The EU prepares to delay Brexit until next year as MPs plot to scupper Boris Johnson’s deal
- Boris Johnson is set for a showdown week with MPs.
- Parliament on Saturday voted for Brexit to be delayed after Johnson struck a new deal with the EU.
- Johnson's government will try to avoid delay by passing key legislation this week.
- However, MPs are set to use the legislation as an opportunity for key amendments.
- The amendment with the biggest chance of success seeks to keep the UK in a customs union with the EU.
- Another amendment will push for a referendum on Johnson's deal.
- For more stories go to www.BusinessInsider.co.za.
LONDON - The future of Boris Johnson's Brexit deal is in doubt as members of Parliament plot to keep the United Kingdom tied to European Union customs rules after Brexit, or force him to put it his deal to a second referendum.
Johnson's government will on Monday attempt to hold another vote on whether to approve his deal, after a previous vote was blocked on Saturday by MPs seeking to force him to request that Brexit is delayed until next year.
The latest attempt is likely to be blocked by the House of Commons Speaker, John Bercow, meaning that Johnson will have to bring forward the legislation designed to implement his deal.
This is set to face guerilla warfare in parliament from opposition MPs seeking to soften the deal, or force Johnson to put it to a second referendum. If successful, MPs could force Johnson to withdraw his deal and attempt to hold a general election instead.
The EU is poised to grant the UK a three month extension to the Brexit deadline if Johnson's deal fails to pass through Parliament this week, moving exit day to February 1, the Times reports.
Johnson's plan to take the UK out of the EU on October 31 was derailed on Saturday after MPs passed a law which means Johnson must ask European leaders for Brexit to be delayed until early next year.
Oliver Letwin, the MP behind the plan, said a delay would act as an "insurance policy" to prevent the UK crashing out of the EU without a deal at the end of October.
UK could remain in EU customs union or hold a second referendum
In the meantime, Johnson's Conservative government on Monday will try to avoid another delay by securing a House of Commons majority for the new deal. Johnson has said he would rather "be dead in a ditch" than delay Brexit.
The government wants to hold a "meaningful vote" on the Brexit deal on Monday, with projections suggesting that there is a slim House of Commons majority in favour of his revised agreement with Brussels.
However, House of Commons Speaker Bercow is expected to block such a vote taking place, on the grounds that the government cannot table the same motion twice in the same session of parliament.
The real action is set to get underway on Tuesday when the government holds the first votes on its Withdrawal Agreement Bill (WAB.)
WAB is separate from the Brexit deal itself, but must secure parliamentary approval in order for Britain's exit from the EU to be recognised in law. Johnson wants to get it through Parliament as soon as possible.

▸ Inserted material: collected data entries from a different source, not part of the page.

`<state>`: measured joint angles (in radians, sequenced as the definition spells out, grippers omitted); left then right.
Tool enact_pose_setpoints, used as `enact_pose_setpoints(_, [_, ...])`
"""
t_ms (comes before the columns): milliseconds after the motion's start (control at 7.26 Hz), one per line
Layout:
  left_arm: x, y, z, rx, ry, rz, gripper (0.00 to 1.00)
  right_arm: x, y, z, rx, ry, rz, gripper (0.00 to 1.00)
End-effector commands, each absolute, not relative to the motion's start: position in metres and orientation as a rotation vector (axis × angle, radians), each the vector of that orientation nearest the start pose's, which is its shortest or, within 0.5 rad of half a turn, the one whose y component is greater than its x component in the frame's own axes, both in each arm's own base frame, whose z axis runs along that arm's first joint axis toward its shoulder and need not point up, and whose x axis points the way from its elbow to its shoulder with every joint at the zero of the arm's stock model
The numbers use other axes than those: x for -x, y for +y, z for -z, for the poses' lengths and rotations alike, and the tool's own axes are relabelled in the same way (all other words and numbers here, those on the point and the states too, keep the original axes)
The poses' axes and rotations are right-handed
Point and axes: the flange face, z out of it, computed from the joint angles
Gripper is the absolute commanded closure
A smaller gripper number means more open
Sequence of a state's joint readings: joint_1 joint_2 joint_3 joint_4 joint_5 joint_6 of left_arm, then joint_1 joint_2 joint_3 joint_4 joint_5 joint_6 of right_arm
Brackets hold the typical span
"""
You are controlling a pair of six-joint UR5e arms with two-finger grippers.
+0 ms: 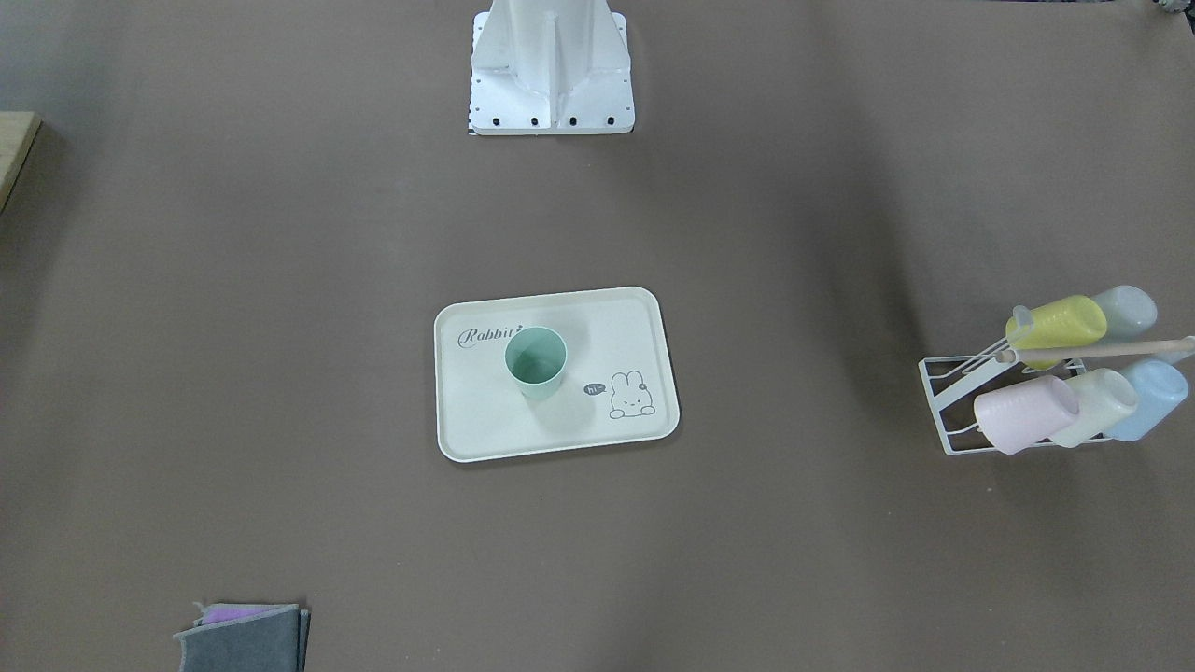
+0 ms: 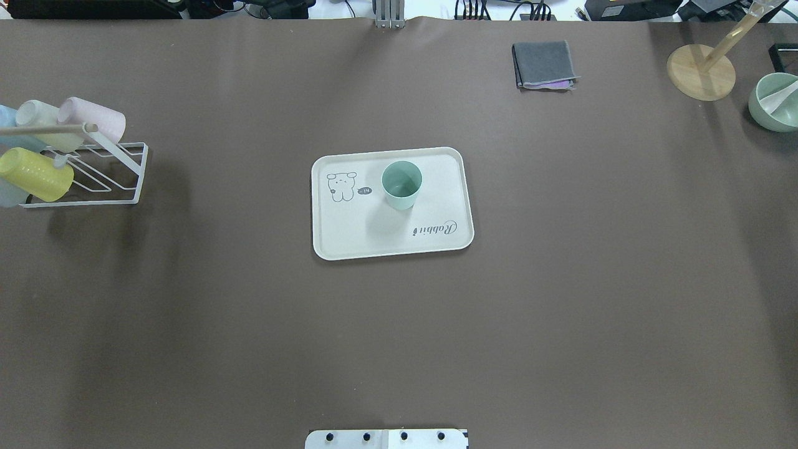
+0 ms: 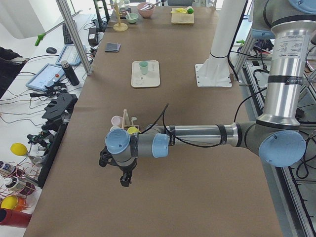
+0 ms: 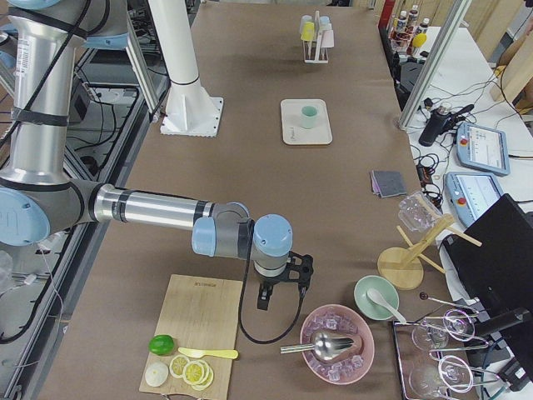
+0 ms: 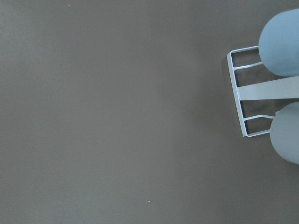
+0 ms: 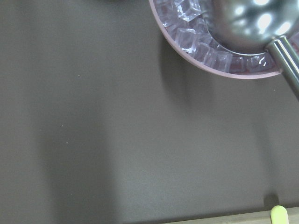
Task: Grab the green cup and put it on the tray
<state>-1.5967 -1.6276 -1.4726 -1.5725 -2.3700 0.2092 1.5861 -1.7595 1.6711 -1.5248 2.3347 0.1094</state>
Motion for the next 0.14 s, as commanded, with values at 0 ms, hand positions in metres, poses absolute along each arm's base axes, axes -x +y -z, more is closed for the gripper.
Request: enact_pose_setpoints(0, [0.0753,-0.5111,-0.6758,-0.056,0.799,-0.155,0.01,-0.0706,-0.4064,-0.6909,0.077,-0.762,-0.136,0.00])
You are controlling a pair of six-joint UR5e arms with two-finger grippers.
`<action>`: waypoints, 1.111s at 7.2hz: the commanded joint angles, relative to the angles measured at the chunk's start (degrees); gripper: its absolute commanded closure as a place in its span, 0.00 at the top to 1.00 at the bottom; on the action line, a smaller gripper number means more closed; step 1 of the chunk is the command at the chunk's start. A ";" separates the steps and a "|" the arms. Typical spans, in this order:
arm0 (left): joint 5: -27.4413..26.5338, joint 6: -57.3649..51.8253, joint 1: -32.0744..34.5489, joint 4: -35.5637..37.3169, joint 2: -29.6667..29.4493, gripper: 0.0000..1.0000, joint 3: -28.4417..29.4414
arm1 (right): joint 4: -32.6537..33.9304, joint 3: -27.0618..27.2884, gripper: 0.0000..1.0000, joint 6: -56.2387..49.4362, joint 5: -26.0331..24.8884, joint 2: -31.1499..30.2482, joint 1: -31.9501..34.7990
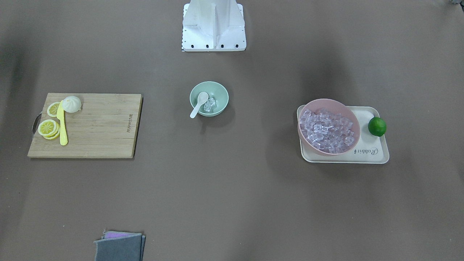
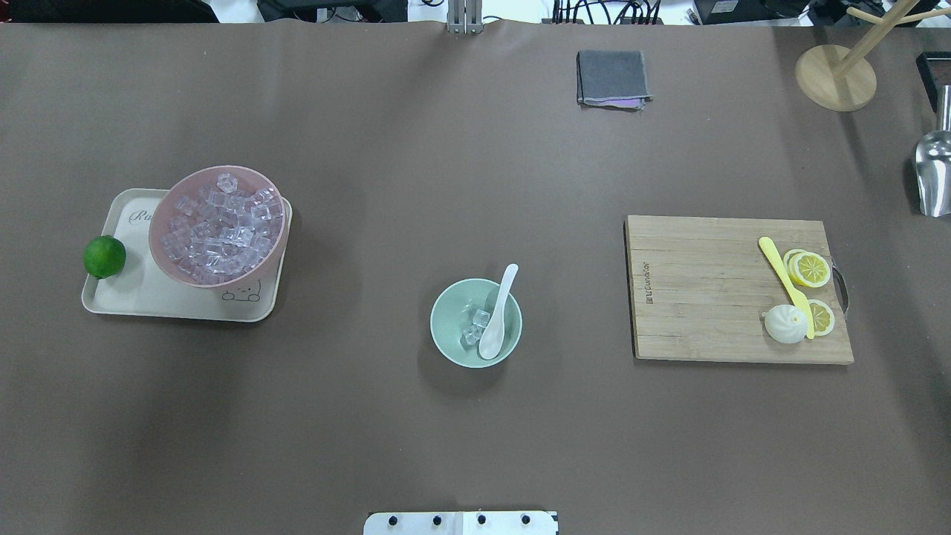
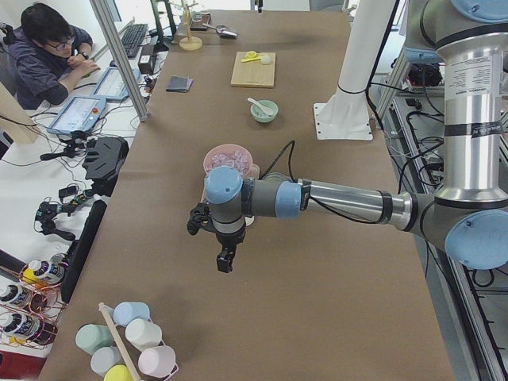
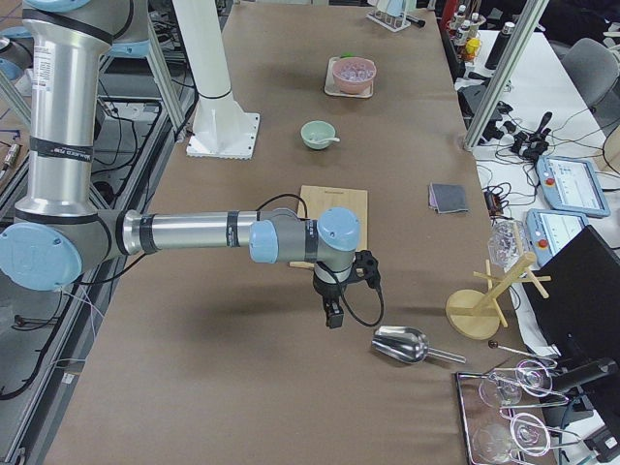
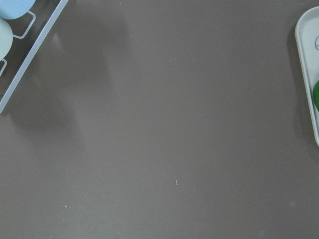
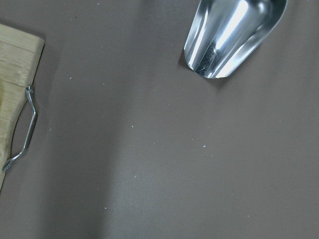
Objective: Put spoon and ice into bowl
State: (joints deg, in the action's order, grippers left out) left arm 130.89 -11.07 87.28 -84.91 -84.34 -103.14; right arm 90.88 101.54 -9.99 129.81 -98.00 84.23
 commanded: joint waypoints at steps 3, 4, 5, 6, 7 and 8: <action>-0.11 -0.09 0.00 0.00 -0.30 0.99 0.57 | 0.00 -0.37 1.00 -0.03 0.18 0.27 -0.21; -0.11 -0.09 0.00 0.00 -0.47 0.99 0.57 | 0.00 -0.37 1.00 -0.03 0.18 0.27 -0.21; -0.11 -0.09 -0.09 0.00 -0.48 0.99 0.57 | 0.00 -0.37 1.00 -0.03 0.18 0.27 -0.21; -0.11 -0.09 0.00 0.00 -0.56 0.99 0.48 | 0.00 -0.37 1.00 0.06 0.18 0.27 -0.21; -0.11 -0.09 0.00 0.00 -0.56 0.99 0.57 | 0.00 -0.37 1.00 -0.03 0.18 0.27 -0.21; -0.11 -0.09 0.00 0.00 -0.56 0.99 0.57 | 0.00 -0.37 1.00 -0.03 0.18 0.27 -0.21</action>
State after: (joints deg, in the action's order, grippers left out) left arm 130.78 -11.16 87.27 -84.90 -84.88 -102.60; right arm 90.88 101.16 -10.00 129.99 -97.73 84.03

However, opposition MPs plan to use WAB to make key amendments to the Brexit deal.
The biggest headache for the government is an amendment which seeks to keep the UK in a customs union with the EU after Brexit. A similar amendment was defeated by just three votes earlier this year.
Retaining a customs union with the EU would breach Johnson's biggest red line of removing the UK from the EU's customs territory. It also would inhibit the UK's ability to sign its own free trade deals.
However, a customs union would guarantee the continuation of tariff-free trade and reduce the number of checks on goods moving between the UK and the EU after Brexit.
Labour's Shadow Security Minister Nick Thomas-Symonds on Sunday evening told BBC Radio 4 that the opposition party would instruct its MPs to vote for the amendment. "A customs union is going to be one of the amendments that comes through and that is something that is going to have a very good chance of getting a majority," Nick said.
The Democratic Unionist Party, that props up Johnson's government, was also considering supporting the amendment, according to reports, on the basis that it would allow the whole of the UK to have the same customs relationship with the EU after Brexit.
The staunchly unionist party strongly opposes Johnson's deal with the EU as if implemented, it would force Northern Ireland to continue following EU customs rules after Brexit, while the rest of the UK would not.
However, DUP MP Jim Shannon on Monday morning ruled out the prospect of his party voting for a customs union, however.
He told Sky News: "We are clear where we stand on the customs union, it's something we cannot support."
Another amendment that MPs are set to table calls offers to support Johnson's deal - as long as the government puts it to the public for a second referendum. It is spearheaded by Labour MPs Peter Kyle and Phil Wilson.
This amendment has a smaller chance of success, as a significant number of Labour MPs remain opposed to a new Brexit referendum, or what some campaigners call a "People's Vote."
The official People's Vote campaign decided not to push for a parliamentary vote on referendum amendment to take place on Saturday, as it was not confident that it had the numbers to win.